Show every line of the data below that includes the word "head".

■ Supplied information ■
= Beginning of Section =

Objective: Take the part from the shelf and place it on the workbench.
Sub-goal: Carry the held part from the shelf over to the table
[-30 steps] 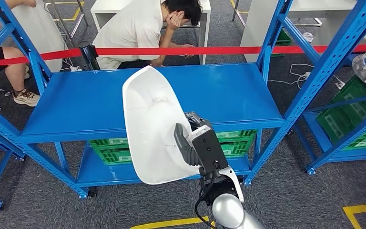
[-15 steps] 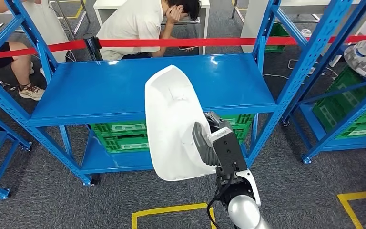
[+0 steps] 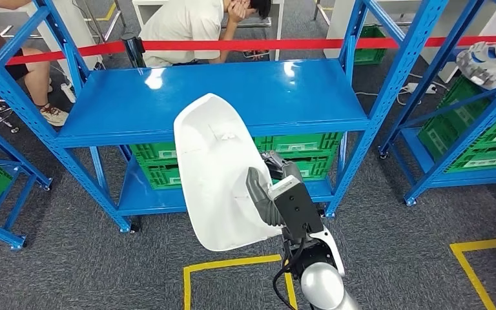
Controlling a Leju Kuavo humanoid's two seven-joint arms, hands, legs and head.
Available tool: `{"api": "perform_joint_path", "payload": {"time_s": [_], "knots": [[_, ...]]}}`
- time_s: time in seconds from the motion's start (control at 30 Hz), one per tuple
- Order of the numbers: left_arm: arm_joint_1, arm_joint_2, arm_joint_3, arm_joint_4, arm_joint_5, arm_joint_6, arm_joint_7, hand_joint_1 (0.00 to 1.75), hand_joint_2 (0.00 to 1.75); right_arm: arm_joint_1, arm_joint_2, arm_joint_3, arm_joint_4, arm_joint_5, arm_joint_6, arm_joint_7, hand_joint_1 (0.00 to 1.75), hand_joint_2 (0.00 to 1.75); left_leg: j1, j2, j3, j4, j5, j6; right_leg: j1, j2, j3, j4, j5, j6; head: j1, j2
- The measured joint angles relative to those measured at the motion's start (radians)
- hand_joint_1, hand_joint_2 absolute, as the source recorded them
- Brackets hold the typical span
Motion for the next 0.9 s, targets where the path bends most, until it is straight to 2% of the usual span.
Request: {"api": "perform_joint_path", "payload": {"time_s": [0.03, 0.07, 0.13, 0.17, 0.2, 0.23, 0.27, 0.3, 0.33, 0.37, 0.4, 0.43, 0.5, 0.53, 0.57, 0.63, 0.67, 0.7, 0.73, 0.77, 0.8, 0.83, 0.87, 0.9], "knots": [[0.0, 0.0, -0.007, 0.0, -0.008, 0.0, -0.004, 0.0, 1.75, 0.001, 0.0, 0.0, 0.002, 0.003, -0.003, 0.0, 1.75, 1.75, 0.001, 0.003, -0.012, 0.0, 0.012, 0.009, -0.001, 0.002, -0.01, 0.018, -0.026, 0.006, 0.001, 0.0], [0.001, 0.001, -0.015, 0.0, -0.018, 0.0, -0.008, 0.0, 1.75, 0.001, 0.0, 0.0, 0.003, 0.006, -0.007, 0.0, 1.75, 1.75, 0.003, 0.006, -0.028, 0.0, 0.025, 0.017, -0.003, 0.003, -0.025, 0.057, -0.072, 0.011, 0.003, 0.0], [0.0, 0.004, -0.031, 0.0, -0.033, 0.001, -0.015, 0.0, 1.75, 0.002, 0.0, 0.0, 0.005, 0.009, -0.012, -0.002, 1.75, 1.75, 0.002, 0.008, -0.06, 0.002, 0.053, 0.023, -0.004, 0.005, -0.056, 0.181, -0.18, 0.017, 0.008, 0.0], [-0.001, 0.006, -0.038, 0.0, -0.038, 0.001, -0.016, 0.0, 1.75, 0.002, 0.0, 0.0, 0.005, 0.01, -0.013, -0.003, 1.75, 1.75, 0.002, 0.008, -0.078, 0.004, 0.067, 0.022, -0.004, 0.005, -0.064, 0.242, -0.208, 0.018, 0.009, 0.0], [-0.001, 0.007, -0.043, 0.0, -0.041, 0.001, -0.017, 0.0, 1.75, 0.003, 0.0, 0.0, 0.005, 0.01, -0.014, -0.003, 1.75, 1.75, 0.001, 0.009, -0.096, 0.007, 0.081, 0.021, -0.004, 0.005, -0.061, 0.282, -0.21, 0.018, 0.009, 0.0], [-0.001, 0.008, -0.047, 0.0, -0.042, 0.001, -0.018, 0.0, 1.75, 0.004, 0.0, 0.0, 0.006, 0.011, -0.014, -0.003, 1.75, 1.75, 0.001, 0.009, -0.116, 0.011, 0.093, 0.02, -0.004, 0.005, -0.041, 0.289, -0.19, 0.016, 0.01, 0.0], [-0.002, 0.008, -0.05, 0.0, -0.043, 0.001, -0.018, 0.0, 1.75, 0.005, 0.0, 0.0, 0.006, 0.012, -0.013, -0.001, 1.75, 1.75, 0.001, 0.009, -0.135, 0.017, 0.104, 0.017, -0.004, 0.005, -0.003, 0.26, -0.162, 0.013, 0.01, 0.0], [-0.003, 0.008, -0.053, 0.0, -0.044, 0.001, -0.018, 0.0, 1.75, 0.005, 0.001, 0.0, 0.006, 0.014, -0.012, 0.002, 1.75, 1.75, 0.001, 0.01, -0.151, 0.023, 0.113, 0.014, -0.003, 0.005, 0.051, 0.198, -0.145, 0.009, 0.01, 0.0], [-0.005, 0.008, -0.057, 0.0, -0.044, 0.001, -0.018, 0.0, 1.75, 0.005, 0.001, 0.0, 0.006, 0.017, -0.01, 0.006, 1.75, 1.75, 0.0, 0.009, -0.164, 0.029, 0.122, 0.01, -0.001, 0.005, 0.11, 0.119, -0.148, 0.003, 0.011, 0.0], [-0.007, 0.008, -0.06, 0.0, -0.047, 0.002, -0.018, 0.0, 1.75, 0.006, 0.001, 0.0, 0.006, 0.021, -0.009, 0.011, 1.75, 1.75, 0.0, 0.009, -0.172, 0.032, 0.131, 0.005, 0.001, 0.005, 0.154, 0.054, -0.159, -0.001, 0.01, 0.0], [-0.008, 0.008, -0.063, 0.0, -0.05, 0.005, -0.018, 0.0, 1.75, 0.006, 0.001, 0.0, 0.006, 0.024, -0.01, 0.014, 1.75, 1.75, 0.0, 0.009, -0.176, 0.033, 0.139, -0.002, 0.004, 0.006, 0.179, 0.01, -0.175, -0.005, 0.01, 0.0], [-0.01, 0.008, -0.066, 0.0, -0.053, 0.009, -0.018, 0.0, 1.75, 0.007, 0.001, 0.0, 0.006, 0.025, -0.01, 0.017, 1.75, 1.75, 0.002, 0.008, -0.177, 0.03, 0.149, -0.009, 0.007, 0.007, 0.184, -0.01, -0.181, -0.01, 0.01, 0.0], [-0.011, 0.01, -0.07, 0.0, -0.057, 0.016, -0.014, 0.0, 1.75, 0.009, 0.001, 0.0, 0.006, 0.026, -0.011, 0.017, 1.75, 1.75, 0.004, 0.008, -0.183, 0.026, 0.157, -0.022, 0.006, 0.006, 0.167, -0.015, -0.16, -0.022, 0.012, 0.0], [-0.011, 0.011, -0.071, 0.001, -0.057, 0.017, -0.013, 0.0, 1.75, 0.009, 0.001, 0.0, 0.006, 0.026, -0.011, 0.017, 1.75, 1.75, 0.005, 0.007, -0.192, 0.037, 0.138, -0.027, 0.004, 0.006, 0.156, -0.018, -0.146, -0.03, 0.01, 0.0], [-0.01, 0.012, -0.071, 0.001, -0.056, 0.018, -0.012, 0.0, 1.75, 0.01, 0.001, -0.001, 0.006, 0.027, -0.011, 0.017, 1.75, 1.75, 0.005, 0.005, -0.203, 0.065, 0.1, -0.031, 0.002, 0.005, 0.143, -0.022, -0.131, -0.036, 0.007, 0.0], [-0.01, 0.014, -0.071, 0.001, -0.054, 0.018, -0.015, 0.0, 1.75, 0.01, 0.001, -0.003, 0.008, 0.026, -0.013, 0.016, 1.75, 1.75, 0.006, 0.003, -0.228, 0.173, -0.004, -0.038, 0.001, 0.005, 0.111, -0.022, -0.103, -0.042, 0.0, 0.0], [-0.01, 0.015, -0.071, 0.001, -0.053, 0.018, -0.016, 0.0, 1.75, 0.011, 0.001, -0.006, 0.009, 0.024, -0.015, 0.015, 1.75, 1.75, 0.006, 0.003, -0.237, 0.236, -0.039, -0.041, 0.002, 0.005, 0.094, -0.021, -0.09, -0.042, -0.003, 0.0], [-0.01, 0.016, -0.071, 0.001, -0.051, 0.018, -0.018, 0.0, 1.75, 0.011, 0.0, -0.011, 0.012, 0.022, -0.019, 0.014, 1.75, 1.75, 0.007, 0.003, -0.236, 0.283, -0.048, -0.042, 0.003, 0.004, 0.077, -0.019, -0.076, -0.041, -0.004, 0.0], [-0.01, 0.016, -0.071, 0.001, -0.049, 0.018, -0.019, 0.0, 1.75, 0.012, -0.001, -0.017, 0.015, 0.02, -0.024, 0.014, 1.75, 1.75, 0.006, 0.003, -0.222, 0.305, -0.034, -0.042, 0.004, 0.003, 0.059, -0.018, -0.062, -0.04, -0.004, 0.0], [-0.009, 0.016, -0.071, 0.001, -0.047, 0.018, -0.021, 0.0, 1.75, 0.013, -0.002, -0.023, 0.017, 0.017, -0.03, 0.014, 1.75, 1.75, 0.006, 0.003, -0.192, 0.289, -0.006, -0.04, 0.004, 0.002, 0.042, -0.016, -0.049, -0.038, -0.005, 0.0], [-0.009, 0.016, -0.071, 0.001, -0.045, 0.018, -0.023, 0.0, 1.75, 0.013, -0.004, -0.03, 0.019, 0.014, -0.036, 0.014, 1.75, 1.75, 0.006, 0.003, -0.143, 0.239, 0.017, -0.037, 0.005, 0.002, 0.026, -0.013, -0.037, -0.035, -0.005, 0.0], [-0.009, 0.016, -0.071, 0.001, -0.044, 0.019, -0.025, 0.0, 1.75, 0.014, -0.006, -0.036, 0.02, 0.011, -0.041, 0.014, 1.75, 1.75, 0.005, 0.002, -0.082, 0.163, 0.019, -0.032, 0.006, 0.002, 0.013, -0.011, -0.025, -0.032, -0.005, 0.0], [-0.01, 0.016, -0.071, 0.0, -0.044, 0.02, -0.027, 0.0, 1.75, 0.015, -0.007, -0.042, 0.021, 0.007, -0.045, 0.014, 1.75, 1.75, 0.003, 0.001, -0.027, 0.086, 0.008, -0.027, 0.007, 0.001, 0.005, -0.009, -0.015, -0.028, -0.004, 0.0], [-0.01, 0.016, -0.071, 0.0, -0.043, 0.022, -0.029, 0.0, 1.75, 0.016, -0.008, -0.047, 0.021, 0.002, -0.047, 0.014, 1.75, 1.75, 0.0, -0.001, 0.011, 0.026, -0.007, -0.021, 0.007, 0.001, 0.001, -0.009, -0.005, -0.023, -0.003, 0.0]]}}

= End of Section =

■ Solution for this task ■
Controlling a Leju Kuavo humanoid's two seven-joint arms, hands, legs and head.
- Order of the numbers: left_arm: arm_joint_1, arm_joint_2, arm_joint_3, arm_joint_4, arm_joint_5, arm_joint_6, arm_joint_7, hand_joint_1 (0.00 to 1.75), hand_joint_2 (0.00 to 1.75); right_arm: arm_joint_1, arm_joint_2, arm_joint_3, arm_joint_4, arm_joint_5, arm_joint_6, arm_joint_7, hand_joint_1 (0.00 to 1.75), hand_joint_2 (0.00 to 1.75); left_leg: j1, j2, j3, j4, j5, j6; right_leg: j1, j2, j3, j4, j5, j6; head: j1, j2

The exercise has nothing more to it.